Instructions to follow
If a line in the listing below includes the word "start", pick it out.

Data excerpt
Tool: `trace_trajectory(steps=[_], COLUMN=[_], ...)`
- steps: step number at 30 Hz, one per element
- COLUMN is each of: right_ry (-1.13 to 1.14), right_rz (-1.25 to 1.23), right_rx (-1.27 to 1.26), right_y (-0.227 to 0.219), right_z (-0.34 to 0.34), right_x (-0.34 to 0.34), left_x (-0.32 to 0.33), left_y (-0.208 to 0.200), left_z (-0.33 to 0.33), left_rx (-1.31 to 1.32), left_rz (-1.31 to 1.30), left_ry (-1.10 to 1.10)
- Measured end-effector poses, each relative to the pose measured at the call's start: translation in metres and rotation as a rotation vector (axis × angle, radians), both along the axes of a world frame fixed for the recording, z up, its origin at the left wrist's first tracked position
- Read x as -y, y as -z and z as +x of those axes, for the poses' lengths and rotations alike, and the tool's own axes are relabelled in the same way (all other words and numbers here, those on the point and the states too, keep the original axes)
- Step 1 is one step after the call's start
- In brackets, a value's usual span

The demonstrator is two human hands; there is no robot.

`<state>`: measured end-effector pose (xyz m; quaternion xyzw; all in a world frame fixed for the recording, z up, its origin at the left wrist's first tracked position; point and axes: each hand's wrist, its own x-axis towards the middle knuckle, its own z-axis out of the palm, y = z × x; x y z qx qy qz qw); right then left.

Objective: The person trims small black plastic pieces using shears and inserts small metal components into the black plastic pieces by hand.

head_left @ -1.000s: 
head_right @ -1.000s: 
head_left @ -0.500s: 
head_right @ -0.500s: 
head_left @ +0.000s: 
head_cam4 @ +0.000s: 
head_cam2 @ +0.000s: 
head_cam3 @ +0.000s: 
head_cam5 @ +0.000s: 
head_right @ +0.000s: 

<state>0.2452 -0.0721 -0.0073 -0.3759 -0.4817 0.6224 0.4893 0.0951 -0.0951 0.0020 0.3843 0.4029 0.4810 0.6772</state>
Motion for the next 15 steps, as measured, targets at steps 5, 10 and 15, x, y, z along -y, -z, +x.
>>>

Task solution
- Measured end-effector poses, each relative to the pose measured at the call's start: translation in metres and rotation as a rotation vector (axis × angle, radians), both along the axes of a world frame fixed for the recording, z up, its origin at the left wrist's first tracked position
- Step 1 is one step after the call's start

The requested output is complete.